◆ ASSIGNMENT
Tally every line of the entries that contains the string "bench", then reply with only that number.

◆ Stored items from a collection
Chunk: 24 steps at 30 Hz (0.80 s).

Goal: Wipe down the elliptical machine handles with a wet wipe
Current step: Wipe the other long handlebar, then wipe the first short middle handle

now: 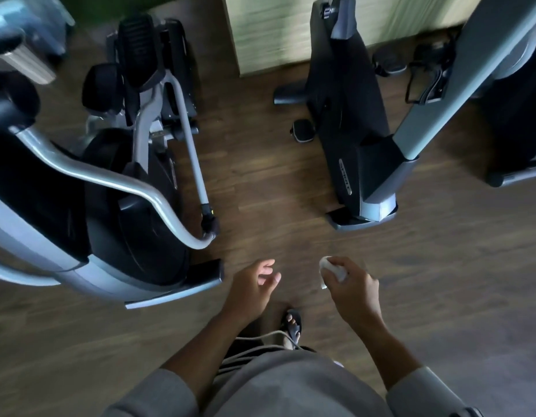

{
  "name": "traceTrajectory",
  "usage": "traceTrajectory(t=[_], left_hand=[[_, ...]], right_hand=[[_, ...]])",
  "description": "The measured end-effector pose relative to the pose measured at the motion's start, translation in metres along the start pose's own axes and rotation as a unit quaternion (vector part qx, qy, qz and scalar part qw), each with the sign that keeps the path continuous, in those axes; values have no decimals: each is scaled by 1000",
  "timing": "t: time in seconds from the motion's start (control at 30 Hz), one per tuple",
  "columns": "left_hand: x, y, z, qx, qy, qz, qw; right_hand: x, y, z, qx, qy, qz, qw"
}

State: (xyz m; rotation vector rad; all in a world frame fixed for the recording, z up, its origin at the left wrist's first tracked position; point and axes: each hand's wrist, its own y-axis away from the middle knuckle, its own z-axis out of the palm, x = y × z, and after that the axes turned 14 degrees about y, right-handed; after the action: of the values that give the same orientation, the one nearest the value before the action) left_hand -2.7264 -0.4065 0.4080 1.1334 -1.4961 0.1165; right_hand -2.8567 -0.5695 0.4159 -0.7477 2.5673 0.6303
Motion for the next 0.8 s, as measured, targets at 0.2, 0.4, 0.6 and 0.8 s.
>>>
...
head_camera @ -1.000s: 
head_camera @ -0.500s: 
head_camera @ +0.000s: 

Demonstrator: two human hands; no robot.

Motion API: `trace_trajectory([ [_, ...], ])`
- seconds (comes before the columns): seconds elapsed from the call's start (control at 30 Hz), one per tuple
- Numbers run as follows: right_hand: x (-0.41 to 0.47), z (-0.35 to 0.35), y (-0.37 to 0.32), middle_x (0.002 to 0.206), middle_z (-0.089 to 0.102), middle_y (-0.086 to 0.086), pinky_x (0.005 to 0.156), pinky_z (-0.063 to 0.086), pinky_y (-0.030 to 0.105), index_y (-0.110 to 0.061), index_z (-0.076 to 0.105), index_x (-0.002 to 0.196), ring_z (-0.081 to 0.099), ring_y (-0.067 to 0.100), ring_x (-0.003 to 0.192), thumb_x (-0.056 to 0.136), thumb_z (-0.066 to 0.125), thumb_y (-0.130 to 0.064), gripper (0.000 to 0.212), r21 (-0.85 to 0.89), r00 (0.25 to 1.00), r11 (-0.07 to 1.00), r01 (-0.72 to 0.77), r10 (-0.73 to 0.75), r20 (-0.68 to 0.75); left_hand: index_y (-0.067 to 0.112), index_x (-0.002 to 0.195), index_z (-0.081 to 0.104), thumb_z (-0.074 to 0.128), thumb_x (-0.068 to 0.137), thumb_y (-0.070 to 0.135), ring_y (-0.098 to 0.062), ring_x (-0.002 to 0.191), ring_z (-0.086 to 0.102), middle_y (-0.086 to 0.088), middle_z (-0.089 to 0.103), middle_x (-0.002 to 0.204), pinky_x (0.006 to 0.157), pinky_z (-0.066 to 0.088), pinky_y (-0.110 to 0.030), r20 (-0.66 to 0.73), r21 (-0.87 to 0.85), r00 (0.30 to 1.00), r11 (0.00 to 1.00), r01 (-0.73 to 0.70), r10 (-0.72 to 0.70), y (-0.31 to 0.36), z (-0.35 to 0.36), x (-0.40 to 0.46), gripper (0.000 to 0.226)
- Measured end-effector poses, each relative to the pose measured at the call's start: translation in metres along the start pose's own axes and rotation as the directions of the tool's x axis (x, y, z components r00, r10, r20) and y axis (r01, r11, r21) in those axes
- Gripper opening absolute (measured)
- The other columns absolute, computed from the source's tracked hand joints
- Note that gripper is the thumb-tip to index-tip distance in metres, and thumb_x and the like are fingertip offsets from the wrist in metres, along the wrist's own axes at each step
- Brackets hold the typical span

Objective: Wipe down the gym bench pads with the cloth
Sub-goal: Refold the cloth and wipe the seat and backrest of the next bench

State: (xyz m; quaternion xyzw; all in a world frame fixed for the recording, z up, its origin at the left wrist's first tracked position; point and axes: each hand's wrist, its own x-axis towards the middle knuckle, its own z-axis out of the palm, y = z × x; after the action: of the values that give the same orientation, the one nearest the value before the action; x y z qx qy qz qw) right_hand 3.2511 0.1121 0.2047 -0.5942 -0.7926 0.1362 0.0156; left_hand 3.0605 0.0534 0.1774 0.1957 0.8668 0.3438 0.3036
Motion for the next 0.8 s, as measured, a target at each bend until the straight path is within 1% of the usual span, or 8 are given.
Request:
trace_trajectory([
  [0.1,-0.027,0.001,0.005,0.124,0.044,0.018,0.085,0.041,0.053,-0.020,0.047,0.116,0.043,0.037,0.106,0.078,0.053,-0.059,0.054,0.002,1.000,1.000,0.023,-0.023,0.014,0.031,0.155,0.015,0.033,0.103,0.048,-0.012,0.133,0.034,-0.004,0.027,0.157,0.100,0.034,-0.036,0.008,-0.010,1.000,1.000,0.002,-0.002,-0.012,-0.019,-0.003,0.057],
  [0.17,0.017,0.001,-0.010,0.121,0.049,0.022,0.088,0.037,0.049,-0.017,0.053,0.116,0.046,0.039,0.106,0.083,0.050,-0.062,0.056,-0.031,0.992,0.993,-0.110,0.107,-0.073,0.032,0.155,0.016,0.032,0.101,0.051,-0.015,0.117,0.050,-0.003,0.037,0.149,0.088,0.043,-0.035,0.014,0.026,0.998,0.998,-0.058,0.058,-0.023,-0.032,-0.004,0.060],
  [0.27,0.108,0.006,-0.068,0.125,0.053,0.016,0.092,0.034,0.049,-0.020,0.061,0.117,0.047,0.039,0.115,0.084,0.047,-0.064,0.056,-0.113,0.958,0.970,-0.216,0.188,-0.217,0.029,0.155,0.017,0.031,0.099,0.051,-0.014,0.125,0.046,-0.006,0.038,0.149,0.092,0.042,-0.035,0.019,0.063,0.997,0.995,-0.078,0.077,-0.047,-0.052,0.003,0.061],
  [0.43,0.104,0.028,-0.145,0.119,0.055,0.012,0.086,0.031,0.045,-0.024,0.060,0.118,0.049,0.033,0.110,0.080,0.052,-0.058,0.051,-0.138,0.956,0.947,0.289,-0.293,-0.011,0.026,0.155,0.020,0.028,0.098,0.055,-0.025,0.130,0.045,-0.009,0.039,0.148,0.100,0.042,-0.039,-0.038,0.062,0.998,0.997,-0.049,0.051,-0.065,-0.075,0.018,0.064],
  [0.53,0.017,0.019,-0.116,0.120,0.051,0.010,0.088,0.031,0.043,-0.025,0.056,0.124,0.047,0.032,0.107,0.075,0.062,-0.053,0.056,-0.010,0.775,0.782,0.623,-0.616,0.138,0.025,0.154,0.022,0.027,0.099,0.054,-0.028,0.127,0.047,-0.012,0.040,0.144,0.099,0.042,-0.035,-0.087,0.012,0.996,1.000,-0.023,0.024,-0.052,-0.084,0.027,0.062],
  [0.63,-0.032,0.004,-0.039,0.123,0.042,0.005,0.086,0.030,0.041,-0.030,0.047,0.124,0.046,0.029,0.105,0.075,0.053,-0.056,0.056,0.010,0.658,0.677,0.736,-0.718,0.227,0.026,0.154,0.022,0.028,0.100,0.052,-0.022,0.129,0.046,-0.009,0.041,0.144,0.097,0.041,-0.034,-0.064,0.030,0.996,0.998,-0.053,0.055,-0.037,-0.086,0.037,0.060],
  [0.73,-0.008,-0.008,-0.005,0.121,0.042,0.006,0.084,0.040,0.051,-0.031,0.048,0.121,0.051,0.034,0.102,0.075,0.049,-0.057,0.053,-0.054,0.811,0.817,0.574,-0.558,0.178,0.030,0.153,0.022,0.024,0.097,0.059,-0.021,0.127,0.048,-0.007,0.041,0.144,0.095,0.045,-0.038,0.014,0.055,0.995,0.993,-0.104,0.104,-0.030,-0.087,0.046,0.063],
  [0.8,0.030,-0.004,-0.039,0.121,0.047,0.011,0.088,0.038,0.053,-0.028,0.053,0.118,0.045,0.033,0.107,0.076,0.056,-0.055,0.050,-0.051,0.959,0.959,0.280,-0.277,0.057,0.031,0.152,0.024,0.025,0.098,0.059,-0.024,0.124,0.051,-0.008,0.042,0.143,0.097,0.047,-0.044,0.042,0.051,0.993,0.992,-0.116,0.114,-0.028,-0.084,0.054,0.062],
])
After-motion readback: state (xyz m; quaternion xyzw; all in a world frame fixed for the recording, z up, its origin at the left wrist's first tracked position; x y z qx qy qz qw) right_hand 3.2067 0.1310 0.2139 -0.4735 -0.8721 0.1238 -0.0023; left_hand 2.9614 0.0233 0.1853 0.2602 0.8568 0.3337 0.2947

◆ RESPONSE AREA
2